▸ **Task goal**: Return all lines in the material below that contain "dark".

▸ **Material to process**:
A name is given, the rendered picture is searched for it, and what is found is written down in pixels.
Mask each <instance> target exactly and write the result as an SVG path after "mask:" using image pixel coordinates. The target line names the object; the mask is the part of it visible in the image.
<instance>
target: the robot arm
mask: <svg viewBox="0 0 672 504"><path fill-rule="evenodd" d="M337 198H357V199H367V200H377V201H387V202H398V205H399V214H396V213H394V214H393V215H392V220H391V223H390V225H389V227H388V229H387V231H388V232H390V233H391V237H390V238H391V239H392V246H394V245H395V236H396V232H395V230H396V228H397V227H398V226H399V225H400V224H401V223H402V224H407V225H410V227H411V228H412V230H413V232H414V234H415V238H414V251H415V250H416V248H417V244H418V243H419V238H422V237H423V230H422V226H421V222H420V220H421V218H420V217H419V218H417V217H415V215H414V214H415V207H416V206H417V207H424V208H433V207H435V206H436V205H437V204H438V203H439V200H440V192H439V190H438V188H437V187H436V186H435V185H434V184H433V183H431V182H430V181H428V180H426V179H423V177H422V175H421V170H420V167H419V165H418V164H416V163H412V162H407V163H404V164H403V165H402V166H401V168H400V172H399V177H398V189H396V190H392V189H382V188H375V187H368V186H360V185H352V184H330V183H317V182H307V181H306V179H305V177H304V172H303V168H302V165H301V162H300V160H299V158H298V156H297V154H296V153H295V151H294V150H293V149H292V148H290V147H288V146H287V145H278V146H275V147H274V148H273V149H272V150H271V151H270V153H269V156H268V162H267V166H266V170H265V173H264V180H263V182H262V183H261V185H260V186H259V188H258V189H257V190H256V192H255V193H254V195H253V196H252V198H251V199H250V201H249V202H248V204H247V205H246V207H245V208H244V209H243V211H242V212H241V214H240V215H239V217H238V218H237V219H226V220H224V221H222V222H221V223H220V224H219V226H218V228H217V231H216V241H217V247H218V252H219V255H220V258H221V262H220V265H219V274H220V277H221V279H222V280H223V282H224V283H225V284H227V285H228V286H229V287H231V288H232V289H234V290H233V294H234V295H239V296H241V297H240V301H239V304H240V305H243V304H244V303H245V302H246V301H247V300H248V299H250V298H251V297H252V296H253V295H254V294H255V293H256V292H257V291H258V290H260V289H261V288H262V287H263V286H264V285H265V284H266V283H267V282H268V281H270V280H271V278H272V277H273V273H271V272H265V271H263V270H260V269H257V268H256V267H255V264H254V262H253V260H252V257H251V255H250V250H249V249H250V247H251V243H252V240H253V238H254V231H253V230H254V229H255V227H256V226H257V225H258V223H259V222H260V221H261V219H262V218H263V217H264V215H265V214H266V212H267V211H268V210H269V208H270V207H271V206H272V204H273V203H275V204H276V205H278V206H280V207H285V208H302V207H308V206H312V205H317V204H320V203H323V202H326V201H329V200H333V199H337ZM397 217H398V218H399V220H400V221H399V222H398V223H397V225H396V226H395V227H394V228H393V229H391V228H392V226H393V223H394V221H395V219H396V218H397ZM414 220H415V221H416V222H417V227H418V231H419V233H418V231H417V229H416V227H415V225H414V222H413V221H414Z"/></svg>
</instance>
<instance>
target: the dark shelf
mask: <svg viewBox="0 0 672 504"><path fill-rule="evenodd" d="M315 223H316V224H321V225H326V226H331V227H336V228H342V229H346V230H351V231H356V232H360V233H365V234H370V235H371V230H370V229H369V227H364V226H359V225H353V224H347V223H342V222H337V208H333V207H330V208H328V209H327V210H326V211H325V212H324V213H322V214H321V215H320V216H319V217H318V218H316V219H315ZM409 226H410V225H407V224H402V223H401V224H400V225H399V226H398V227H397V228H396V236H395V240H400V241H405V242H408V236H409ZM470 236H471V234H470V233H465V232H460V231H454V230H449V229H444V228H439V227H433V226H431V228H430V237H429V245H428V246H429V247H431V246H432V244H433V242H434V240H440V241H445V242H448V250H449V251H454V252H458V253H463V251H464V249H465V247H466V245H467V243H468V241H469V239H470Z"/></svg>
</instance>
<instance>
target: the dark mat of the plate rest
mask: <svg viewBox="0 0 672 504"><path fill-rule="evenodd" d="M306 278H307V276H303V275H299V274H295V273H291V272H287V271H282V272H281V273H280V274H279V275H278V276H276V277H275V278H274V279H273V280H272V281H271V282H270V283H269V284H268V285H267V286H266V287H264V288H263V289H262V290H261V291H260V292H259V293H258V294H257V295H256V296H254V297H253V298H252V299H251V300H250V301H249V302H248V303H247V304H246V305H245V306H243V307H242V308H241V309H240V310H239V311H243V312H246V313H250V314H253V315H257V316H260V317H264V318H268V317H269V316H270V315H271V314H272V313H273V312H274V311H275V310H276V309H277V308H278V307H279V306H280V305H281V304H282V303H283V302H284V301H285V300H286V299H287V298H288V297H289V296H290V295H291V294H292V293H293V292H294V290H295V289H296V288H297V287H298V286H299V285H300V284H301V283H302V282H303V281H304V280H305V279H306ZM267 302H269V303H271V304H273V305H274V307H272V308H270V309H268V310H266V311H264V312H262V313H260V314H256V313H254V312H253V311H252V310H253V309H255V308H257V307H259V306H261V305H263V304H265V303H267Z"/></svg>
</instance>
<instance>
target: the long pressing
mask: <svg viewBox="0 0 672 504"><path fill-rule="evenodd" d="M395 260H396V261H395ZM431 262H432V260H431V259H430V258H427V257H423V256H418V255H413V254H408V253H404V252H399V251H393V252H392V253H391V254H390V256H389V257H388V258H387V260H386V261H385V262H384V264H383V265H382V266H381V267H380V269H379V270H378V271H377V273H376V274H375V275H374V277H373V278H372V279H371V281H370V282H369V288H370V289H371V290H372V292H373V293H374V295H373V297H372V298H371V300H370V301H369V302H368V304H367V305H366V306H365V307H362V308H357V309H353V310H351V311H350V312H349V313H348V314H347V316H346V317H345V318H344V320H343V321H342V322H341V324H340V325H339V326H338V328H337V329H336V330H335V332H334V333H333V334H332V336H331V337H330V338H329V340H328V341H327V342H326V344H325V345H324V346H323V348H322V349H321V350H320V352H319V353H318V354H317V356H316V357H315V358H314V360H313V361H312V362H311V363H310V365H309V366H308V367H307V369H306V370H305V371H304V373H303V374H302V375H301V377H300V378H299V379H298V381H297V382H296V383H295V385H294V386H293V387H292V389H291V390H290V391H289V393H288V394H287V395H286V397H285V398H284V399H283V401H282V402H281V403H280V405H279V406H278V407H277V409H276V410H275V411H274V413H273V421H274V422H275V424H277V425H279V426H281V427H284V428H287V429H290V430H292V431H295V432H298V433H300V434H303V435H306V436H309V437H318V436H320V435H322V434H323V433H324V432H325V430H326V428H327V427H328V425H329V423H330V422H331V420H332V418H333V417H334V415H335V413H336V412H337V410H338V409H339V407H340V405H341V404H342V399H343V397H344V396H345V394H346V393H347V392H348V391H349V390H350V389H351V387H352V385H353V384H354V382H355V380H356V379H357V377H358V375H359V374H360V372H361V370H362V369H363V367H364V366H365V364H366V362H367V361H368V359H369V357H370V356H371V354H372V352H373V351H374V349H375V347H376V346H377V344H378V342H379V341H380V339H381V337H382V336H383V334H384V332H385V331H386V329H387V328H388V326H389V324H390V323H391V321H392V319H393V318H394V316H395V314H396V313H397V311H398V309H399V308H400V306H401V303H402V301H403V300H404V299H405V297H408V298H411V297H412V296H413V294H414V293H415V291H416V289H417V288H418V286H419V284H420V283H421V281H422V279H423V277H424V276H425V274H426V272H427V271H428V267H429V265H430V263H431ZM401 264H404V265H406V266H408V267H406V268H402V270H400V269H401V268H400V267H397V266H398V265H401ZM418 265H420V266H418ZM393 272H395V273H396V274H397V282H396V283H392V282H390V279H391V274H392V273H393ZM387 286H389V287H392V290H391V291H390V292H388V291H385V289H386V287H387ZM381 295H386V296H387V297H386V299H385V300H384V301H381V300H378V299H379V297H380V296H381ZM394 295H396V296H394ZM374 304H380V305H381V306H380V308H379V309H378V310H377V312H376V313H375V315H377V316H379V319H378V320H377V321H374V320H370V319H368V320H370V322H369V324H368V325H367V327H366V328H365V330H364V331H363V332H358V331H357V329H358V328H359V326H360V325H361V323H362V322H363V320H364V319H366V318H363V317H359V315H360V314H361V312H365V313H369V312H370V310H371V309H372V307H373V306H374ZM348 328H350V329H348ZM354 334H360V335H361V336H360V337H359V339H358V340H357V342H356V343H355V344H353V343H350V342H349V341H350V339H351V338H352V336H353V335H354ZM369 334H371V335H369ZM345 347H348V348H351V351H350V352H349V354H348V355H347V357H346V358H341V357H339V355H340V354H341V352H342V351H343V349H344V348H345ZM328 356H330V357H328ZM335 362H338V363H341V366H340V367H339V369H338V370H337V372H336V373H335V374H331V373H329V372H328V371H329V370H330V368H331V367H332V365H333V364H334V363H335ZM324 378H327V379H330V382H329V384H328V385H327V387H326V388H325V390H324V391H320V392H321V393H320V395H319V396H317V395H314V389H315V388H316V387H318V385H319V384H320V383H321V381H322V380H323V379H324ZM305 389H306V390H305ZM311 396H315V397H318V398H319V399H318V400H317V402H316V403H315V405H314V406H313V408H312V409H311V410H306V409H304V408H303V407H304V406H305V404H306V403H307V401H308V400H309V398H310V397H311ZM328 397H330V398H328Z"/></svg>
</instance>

▸ **Answer section**:
target: the dark shelf
target: the dark mat of the plate rest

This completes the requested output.